The second trip involved a visit to Seven Mountains, or Thất Sơn in August 1939. Huỳnh Phú Sổ was accompanied by one trusted adept, Ngô Ngọc Chơn.
In his third trip of September 1939, Huỳnh Phú Sổ also visited Thất Sơn. He reportedly paid special attention to Cấm Mountain. He was accompanied by five adepts, Phan Văn Báo, Nguyễn Tấn Bực, Nguyễn Văn Gia, Nguyễn Văn Ban, and Ngô Ngọc Chơn.
In February 1940, Huỳnh Phú Sổ went to Thất Sơn and Bokor. Ngô Thành Bá escorted him during this final trip.

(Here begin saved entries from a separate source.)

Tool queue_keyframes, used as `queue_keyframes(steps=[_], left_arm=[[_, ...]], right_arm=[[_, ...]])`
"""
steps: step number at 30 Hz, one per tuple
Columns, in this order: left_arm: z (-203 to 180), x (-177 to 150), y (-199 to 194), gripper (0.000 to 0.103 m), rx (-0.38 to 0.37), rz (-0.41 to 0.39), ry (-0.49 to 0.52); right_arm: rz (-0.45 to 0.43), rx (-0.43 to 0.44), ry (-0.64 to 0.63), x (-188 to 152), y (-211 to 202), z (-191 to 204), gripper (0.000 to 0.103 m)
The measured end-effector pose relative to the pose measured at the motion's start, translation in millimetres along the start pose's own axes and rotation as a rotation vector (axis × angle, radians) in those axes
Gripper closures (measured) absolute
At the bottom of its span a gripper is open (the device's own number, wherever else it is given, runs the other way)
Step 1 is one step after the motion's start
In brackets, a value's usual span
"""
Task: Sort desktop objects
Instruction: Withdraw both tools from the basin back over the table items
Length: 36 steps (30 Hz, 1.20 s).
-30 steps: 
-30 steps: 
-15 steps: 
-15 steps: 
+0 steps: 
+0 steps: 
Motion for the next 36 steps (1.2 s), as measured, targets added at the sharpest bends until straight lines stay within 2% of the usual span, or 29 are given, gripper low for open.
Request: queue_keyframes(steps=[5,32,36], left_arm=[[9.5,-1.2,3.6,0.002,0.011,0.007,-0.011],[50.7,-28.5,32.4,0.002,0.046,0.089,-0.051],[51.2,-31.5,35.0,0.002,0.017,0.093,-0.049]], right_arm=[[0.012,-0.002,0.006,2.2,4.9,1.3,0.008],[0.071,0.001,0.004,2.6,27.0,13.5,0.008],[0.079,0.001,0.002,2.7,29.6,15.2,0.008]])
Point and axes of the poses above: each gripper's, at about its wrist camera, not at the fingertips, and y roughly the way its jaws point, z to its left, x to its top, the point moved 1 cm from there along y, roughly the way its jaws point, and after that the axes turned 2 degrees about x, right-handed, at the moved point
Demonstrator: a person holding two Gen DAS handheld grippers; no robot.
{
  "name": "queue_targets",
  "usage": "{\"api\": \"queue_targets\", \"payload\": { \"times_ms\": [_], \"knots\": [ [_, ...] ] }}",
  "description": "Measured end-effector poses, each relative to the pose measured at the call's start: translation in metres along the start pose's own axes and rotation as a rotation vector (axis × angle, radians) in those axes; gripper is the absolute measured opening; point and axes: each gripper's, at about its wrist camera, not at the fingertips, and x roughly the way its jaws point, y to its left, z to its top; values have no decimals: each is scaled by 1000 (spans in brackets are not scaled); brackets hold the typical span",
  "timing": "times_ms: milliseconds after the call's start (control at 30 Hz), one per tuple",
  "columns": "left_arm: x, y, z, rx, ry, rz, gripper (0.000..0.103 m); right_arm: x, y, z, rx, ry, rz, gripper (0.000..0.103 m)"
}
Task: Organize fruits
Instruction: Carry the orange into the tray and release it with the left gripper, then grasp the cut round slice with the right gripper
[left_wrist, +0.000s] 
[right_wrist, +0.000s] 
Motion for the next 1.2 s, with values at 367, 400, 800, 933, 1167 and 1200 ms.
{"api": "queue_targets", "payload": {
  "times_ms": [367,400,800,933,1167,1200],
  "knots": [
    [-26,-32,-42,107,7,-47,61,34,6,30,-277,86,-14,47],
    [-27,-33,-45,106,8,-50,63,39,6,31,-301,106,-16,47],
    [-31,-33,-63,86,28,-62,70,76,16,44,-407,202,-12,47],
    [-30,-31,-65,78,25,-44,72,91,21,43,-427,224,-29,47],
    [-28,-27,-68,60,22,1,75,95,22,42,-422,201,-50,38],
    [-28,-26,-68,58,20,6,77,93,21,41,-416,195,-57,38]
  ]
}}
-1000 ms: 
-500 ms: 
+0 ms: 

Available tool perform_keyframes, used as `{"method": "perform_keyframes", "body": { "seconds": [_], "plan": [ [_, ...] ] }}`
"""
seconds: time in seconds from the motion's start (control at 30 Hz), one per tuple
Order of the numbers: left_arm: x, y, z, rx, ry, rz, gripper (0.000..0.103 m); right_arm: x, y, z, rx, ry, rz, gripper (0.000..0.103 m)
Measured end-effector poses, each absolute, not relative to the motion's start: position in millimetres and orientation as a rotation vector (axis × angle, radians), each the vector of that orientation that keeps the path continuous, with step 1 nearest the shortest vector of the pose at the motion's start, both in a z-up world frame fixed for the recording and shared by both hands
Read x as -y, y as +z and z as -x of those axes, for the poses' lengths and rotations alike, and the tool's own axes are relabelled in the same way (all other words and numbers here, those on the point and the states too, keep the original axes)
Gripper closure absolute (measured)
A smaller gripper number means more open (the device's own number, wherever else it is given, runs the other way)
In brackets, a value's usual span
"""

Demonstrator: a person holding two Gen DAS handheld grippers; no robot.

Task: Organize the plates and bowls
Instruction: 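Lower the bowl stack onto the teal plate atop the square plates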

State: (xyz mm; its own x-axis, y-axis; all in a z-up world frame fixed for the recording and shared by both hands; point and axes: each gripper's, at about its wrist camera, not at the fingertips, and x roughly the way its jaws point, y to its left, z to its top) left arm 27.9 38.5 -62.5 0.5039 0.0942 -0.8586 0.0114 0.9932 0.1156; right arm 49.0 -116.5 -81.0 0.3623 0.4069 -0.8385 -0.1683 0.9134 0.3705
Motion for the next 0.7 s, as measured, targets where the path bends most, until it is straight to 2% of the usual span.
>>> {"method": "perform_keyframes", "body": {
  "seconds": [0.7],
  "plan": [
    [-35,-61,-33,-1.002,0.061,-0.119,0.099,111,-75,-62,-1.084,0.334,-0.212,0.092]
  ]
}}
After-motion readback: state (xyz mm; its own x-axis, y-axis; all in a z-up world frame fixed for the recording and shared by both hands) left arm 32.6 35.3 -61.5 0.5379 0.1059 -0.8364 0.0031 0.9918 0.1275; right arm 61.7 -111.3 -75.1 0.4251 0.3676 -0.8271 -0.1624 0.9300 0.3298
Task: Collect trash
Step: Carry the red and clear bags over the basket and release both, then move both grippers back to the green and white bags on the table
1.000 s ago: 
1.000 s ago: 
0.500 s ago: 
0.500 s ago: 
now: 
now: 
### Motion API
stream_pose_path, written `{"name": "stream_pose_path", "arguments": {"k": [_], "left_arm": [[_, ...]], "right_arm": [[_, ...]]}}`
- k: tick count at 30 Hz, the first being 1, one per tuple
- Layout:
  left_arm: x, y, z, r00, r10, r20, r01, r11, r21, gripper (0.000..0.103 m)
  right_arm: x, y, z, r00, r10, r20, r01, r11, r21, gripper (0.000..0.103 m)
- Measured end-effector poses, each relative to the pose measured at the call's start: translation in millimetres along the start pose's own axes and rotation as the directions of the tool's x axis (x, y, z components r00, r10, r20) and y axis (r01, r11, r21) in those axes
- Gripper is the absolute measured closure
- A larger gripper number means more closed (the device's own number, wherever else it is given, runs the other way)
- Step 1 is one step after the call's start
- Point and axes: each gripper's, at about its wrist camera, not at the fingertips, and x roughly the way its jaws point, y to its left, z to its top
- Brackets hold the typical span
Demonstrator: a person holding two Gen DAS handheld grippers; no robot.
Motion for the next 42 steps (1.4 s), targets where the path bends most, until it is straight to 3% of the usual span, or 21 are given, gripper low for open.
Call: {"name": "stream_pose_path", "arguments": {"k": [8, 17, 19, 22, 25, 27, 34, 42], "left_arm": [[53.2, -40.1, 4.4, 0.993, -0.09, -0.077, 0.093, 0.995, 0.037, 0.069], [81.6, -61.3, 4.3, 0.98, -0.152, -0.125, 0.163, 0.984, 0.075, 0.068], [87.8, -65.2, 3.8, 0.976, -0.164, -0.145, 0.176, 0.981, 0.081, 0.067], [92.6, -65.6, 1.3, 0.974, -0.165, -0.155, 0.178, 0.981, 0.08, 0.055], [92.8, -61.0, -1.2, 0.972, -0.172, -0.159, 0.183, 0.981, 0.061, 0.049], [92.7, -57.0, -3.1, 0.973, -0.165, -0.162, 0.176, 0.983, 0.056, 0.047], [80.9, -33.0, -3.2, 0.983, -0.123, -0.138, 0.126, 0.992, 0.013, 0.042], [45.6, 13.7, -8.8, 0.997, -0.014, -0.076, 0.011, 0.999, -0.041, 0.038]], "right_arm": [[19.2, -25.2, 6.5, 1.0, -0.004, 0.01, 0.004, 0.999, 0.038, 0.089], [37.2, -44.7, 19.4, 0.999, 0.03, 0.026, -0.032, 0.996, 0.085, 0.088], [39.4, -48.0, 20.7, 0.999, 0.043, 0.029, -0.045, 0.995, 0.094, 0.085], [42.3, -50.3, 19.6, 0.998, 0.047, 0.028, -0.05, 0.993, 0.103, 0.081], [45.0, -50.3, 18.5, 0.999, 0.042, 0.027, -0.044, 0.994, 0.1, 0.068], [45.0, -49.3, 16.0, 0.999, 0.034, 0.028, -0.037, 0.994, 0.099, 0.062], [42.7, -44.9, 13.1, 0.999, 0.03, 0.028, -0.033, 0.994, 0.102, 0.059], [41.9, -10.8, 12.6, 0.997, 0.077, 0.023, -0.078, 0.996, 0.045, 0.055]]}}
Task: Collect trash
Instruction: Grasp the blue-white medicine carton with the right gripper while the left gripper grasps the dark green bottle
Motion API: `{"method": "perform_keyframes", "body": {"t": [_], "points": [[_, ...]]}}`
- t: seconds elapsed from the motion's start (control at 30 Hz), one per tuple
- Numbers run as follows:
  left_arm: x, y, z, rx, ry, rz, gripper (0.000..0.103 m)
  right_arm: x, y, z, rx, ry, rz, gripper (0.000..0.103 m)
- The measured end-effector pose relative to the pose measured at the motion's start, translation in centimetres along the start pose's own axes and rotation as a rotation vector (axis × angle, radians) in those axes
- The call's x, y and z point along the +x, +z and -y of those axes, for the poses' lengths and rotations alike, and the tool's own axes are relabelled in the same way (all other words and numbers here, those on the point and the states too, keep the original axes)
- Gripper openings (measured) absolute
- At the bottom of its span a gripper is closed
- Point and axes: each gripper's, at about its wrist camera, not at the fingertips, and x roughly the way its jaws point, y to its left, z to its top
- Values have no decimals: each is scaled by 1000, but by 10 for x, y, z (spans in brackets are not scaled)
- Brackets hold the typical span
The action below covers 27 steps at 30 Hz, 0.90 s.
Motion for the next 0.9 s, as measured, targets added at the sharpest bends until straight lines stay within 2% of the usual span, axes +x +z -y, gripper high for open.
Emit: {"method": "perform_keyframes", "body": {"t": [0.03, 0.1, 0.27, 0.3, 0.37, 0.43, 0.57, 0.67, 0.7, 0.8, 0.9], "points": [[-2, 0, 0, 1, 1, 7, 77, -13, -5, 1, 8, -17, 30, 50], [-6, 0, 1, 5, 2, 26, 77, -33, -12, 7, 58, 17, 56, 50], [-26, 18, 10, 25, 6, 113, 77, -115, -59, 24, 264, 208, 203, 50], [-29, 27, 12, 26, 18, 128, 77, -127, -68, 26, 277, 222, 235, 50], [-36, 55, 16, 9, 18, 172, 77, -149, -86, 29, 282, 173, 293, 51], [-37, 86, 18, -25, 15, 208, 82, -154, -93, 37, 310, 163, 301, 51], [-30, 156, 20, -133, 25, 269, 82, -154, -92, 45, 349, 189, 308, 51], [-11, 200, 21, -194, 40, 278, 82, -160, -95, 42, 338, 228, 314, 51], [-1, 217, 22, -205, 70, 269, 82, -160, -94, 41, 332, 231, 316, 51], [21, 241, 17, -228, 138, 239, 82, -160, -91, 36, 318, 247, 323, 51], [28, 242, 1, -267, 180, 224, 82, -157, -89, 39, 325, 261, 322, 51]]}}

The actual purpose of these pilgrimages to the mountains is yet to be fully clarified. Some Hòa Hảo adepts have argued that during these trips Huỳnh Phú Sổ not only acquired but also demonstrated certain supernatural and paranormal abilities. Prior to the first trip, his father Huỳnh Công Bộ had not been fully convinced that his young son was a genuine religious leader. However, after the Tà Lơn pilgrimage, Huỳnh Công Bộ acknowledged and accepted the authenticity of Huỳnh Phú Sổs religious mission.